# Potty Training



## Julie718 (Feb 17, 2006)

I have had Tango for almost 1 month now. He is almost 4 months old. I need help getting him potty trained. The breeder told me that he was both trained to go potty on the pads and go outside. He sleeps in his crate at night on the floor next to me. In the morning, my boyfriend takes Tango outside first thing so he can go potty and he usually does. During the day we are both at work for about for about 8 hours and we leave Tango in our kitchen with a pet baby gate. He uses his potty pads and goes on them about 95% of the time. When I get home, I immediately take Tango outside to go potty. He almost never goes for me! I don't know why. Then when we get back inside I allow him to run around with me while I am doing stuff. Well, he usually goes potty on the floor! This happened this weekend when I had JUST taken him outside! It was probably 5 minutes and he peed on the carpet! I need help!!!


----------



## Guest (Apr 10, 2006)

I think at 4 months old they still are in the learning stages of what to do do and where to do it. If he piddles on the floor when you are there, give him a little spank on the bottom, say"NO" and put him on the pad. Praise him when ever he goes on the pad or outside. I think he is doing fine if he gores on the pad when you are away. Perhaps he gets excited wjen you are home and does not understand he still has to go potty in the right place


----------



## wagirl98665 (Jan 5, 2006)

Tango DOES NOT need a spanking, that's not a good thing. I think you just need to get a routine and stick with it. For example. When you get home in the evening, take him outside or to the potty pad and stay there until he goes. Then when you come back in he won't pee on the carpet. He also might be confused with inside and outside training. Maybe you should try to get him trained with the pee pads first and then later outside. This is just a thought. He's also really young and sometimes it takes a while for them to get it. Good Luck!


----------



## Julie718 (Feb 17, 2006)

UGH! I took him outside as soon as I got home tonight and he didn't do anything. As soon as I brought him in the house he peed! So, I told him "NO" and took him back outside. He didn't do anything outside. Then I brought him back inside and had him in the kitchen with me while I made dinner. Then I brought him into the TV room while I was eating. I was playing and then all of a sudden just peed. Then he started circling so I took him outside figuring he had to go poop. There is a park near me that I take him to. It was pretty crowded and then a neighbor was there with her dogs, so he didn't do anything. I brought him inside again and about 10 minutes later he pooped and peed. I'm at a complete loss!!!







I could see if I wasn't taking him outside enough, but I think I am.


----------



## MaxMommy (Nov 1, 2005)

> UGH! I took him outside as soon as I got home tonight and he didn't do anything. As soon as I brought him in the house he peed! So, I told him "NO" and took him back outside. He didn't do anything outside. Then I brought him back inside and had him in the kitchen with me while I made dinner. Then I brought him into the TV room while I was eating. I was playing and then all of a sudden just peed. Then he started circling so I took him outside figuring he had to go poop. There is a park near me that I take him to. It was pretty crowded and then a neighbor was there with her dogs, so he didn't do anything. I brought him inside again and about 10 minutes later he pooped and peed. I'm at a complete loss!!!
> 
> 
> 
> ...



Spanking at the time of poop or pee accident will make him hand shy and if done while in the act, next time they will hide from you when they go. 

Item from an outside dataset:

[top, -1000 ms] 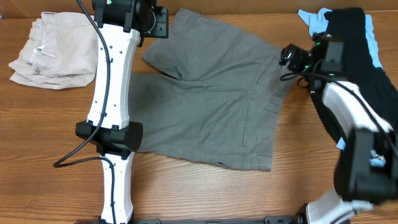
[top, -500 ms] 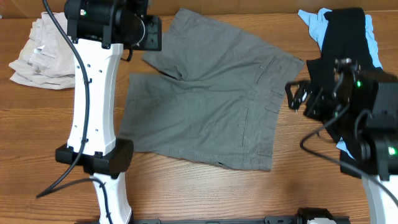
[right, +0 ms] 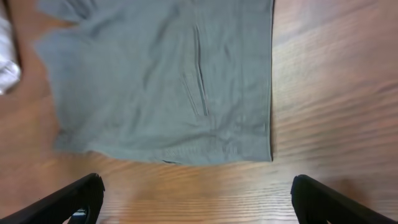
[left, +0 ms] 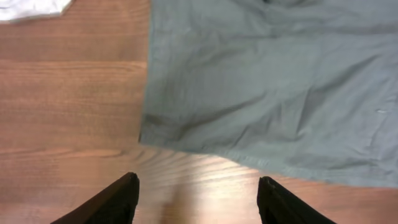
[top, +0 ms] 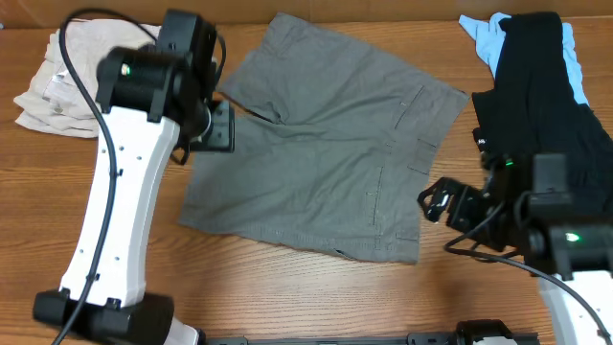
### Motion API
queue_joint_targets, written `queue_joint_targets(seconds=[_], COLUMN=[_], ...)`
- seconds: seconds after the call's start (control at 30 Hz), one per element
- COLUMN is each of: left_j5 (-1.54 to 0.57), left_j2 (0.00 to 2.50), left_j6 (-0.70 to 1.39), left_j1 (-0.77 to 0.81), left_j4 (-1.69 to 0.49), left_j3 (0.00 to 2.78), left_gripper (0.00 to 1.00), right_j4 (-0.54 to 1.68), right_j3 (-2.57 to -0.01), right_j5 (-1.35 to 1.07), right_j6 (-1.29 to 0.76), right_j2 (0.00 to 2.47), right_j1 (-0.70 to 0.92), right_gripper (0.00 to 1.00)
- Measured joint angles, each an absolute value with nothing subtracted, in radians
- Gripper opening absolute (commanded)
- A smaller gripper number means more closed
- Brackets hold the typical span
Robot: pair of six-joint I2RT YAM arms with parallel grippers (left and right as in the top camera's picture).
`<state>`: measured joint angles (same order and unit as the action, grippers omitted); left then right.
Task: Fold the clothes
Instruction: 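Lower both grippers to the shorts' bottom leg hems and grasp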
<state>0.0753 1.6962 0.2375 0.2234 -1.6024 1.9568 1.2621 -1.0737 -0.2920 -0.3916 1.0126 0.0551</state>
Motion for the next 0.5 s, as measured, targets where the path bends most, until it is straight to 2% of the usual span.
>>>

He has to be confined till he gets it. If he doesn't smell his scent outside, he may not go. get those pee drops...maybe that will help.


----------



## Bailey Luda (Feb 14, 2006)

Bailey was a bit frustrating at first with the potty pads and outside... so we decided to stick to just one (outside) and he is doing great with a few exceptions.

One thing that helped tons is setting up a routine and using the crate method... it helped him to learn to hold it until we get home. I am able to go home for lunch to let him out to potty so he's never crated for more than 4-5 hours at a time (not sure if your able to do that). I agree with sticking to one method (pad or outside) until he gets it... then you can transition him if you need to.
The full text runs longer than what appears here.